Chissà perché quando penso a Hubert mi viene sempre in mente quel Rally dei Faraoni, non ricordo l’anno, in cui lo trovammo - eravamo in macchina insieme, io e Gigi Soldano - lungo la pista.

Era appena caduto fratturandosi malamente una spalla. Non c’era niente altro da fare che aiutarlo a rialzarsi, farlo entrare in macchina e riaccompagnarlo al bivacco.

Si sistemò alla bell’è meglio sul sedile posteriore, tenendosi il braccio e la spalla che doveva fargli un male d’inferno. Eravamo su una pista, con tutti gli inevitabili scossoni che ne conseguono e io, ogni tanto, gettavo un occhio allo specchietto retrovisore, scusandomi, ma ne ricavavo solo uno dei suoi meravigliosi sorrisi per i quali la Durban’s avrebbe dovuto sponsorizzarlo a vita.

Se ne è andato oggi Hubert Auriol, l’Africano, il Re della Dakar. L’uomo che fu in grado di conquistare il titolo sia con le moto che con le auto. Sessantotto anni, Hubert non era più ormai da tempo il Superman che aveva vinto la storica gara africana sia con le due che con le quattro ruote, assieme a Stephane Peterhansel e Joan Roma. Prima le affermazioni in moto nel 1981 e nel 1983, alla guida della BMW. Poi ancora due piazzamenti con la Cagiva nel 1985 e nel 1987 (anno nel quale si dovette ritirare ad una giornata dalla fine per la frattura di entrambe le caviglie quando ormai la sua vittoria era ormai certa), prima di passare definitivamente alle auto. Nel 1992 arrivò anche l’affermazione con la Mitsubishi.

L’Africain, un Mito, ma anche un ragazzo sempre gentile, disponibilissimo, anche quando arrivava dopo 600 chilometri di speciale, imbiancato dal fesh-fesh. Con quel suo fisicaccio alla Christofer Reeves. Un Nembo Kid delle sabbie. Sorrideva ed io pensavo: ma da dove gli viene tutta quella forza?
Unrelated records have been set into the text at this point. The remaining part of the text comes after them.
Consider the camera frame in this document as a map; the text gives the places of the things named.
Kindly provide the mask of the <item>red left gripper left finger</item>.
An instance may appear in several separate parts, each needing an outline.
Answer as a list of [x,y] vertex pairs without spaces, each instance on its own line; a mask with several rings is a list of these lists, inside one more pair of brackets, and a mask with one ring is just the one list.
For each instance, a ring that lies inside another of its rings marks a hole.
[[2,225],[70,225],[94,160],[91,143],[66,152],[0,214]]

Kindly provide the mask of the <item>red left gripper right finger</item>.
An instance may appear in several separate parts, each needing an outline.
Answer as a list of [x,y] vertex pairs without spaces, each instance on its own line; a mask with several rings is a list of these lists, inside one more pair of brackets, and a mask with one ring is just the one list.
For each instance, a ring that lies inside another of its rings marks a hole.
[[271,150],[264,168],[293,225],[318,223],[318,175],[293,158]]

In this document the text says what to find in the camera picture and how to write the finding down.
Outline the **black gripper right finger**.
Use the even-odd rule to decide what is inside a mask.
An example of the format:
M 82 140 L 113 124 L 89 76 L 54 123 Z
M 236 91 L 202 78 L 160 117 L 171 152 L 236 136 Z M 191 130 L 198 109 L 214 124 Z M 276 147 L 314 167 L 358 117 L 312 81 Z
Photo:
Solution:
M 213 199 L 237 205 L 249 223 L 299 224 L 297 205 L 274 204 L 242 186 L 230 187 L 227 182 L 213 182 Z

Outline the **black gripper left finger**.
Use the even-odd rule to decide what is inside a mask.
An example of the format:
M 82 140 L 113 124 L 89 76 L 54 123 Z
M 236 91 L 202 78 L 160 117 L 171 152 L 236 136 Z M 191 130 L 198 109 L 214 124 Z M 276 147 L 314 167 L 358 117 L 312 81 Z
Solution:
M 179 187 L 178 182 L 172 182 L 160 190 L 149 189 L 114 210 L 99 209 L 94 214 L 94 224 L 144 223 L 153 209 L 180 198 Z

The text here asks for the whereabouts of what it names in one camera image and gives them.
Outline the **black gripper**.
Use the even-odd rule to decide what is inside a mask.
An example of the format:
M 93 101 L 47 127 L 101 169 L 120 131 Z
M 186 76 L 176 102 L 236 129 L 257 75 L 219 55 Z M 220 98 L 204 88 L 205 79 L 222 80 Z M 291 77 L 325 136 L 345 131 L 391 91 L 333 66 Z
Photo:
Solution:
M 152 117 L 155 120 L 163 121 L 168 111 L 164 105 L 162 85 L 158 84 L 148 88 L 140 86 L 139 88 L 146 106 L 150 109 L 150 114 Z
Rideva anche quel gennaio del 1987 quando si vide arrivare nella sua stanza di ospedale, a Parigi, Claudio Castiglioni ed un manipolo di noi giornalisti, trascinati dal boss della Cagiva, bottiglione di Champagne in mano. Brindavamo al re, naturalmente, perché cosa importava che non avesse vinto con la moto italiana quando la aveva portata comunque alla fine tappa, scortato dall’amico-avversario Cyril Neveu con una tibia che fuoriusciva dallo stivale?

Fu allora che vidi piangere, per la prima volta, Hubert Auriol, ma non so quanto fosse per il dolore per la ferita o per non aver potuto concludere la sua galoppata trionfale sul Lago Rosa.

Un altro ricordo: Hubert e Thierry Sabine a colloquio, con uno dei meravigliosi sfondi che solo il deserto è in grado di regalare. Entrambi pieni di fascino come due attori.

Nello scorso novembre Hubert, nato nel ’52 ad Addis Abeba in Etiopia, era stato ricoverato per Covid a Parigi, già sofferente per altre patologie. E chissà in che stato aveva appreso la notizia della scomparsa della moglie, Caroline, vittima di un incidente stradale il 3 dicembre scorso.

Chissà, forse è stato allora che lui, l’invincibile, ha preso atto che non gli restava altro che proseguire nel suo cammino, sempre dritto, per la pista principale.

Lo vedo ora che scende, impolverato, dalla moto o che sguscia fuori dall’abitacolo della Mitsu, via il casco, un sorriso. Sei al bivacco, Hubert, aspettaci. Arriviamo. Prima o poi.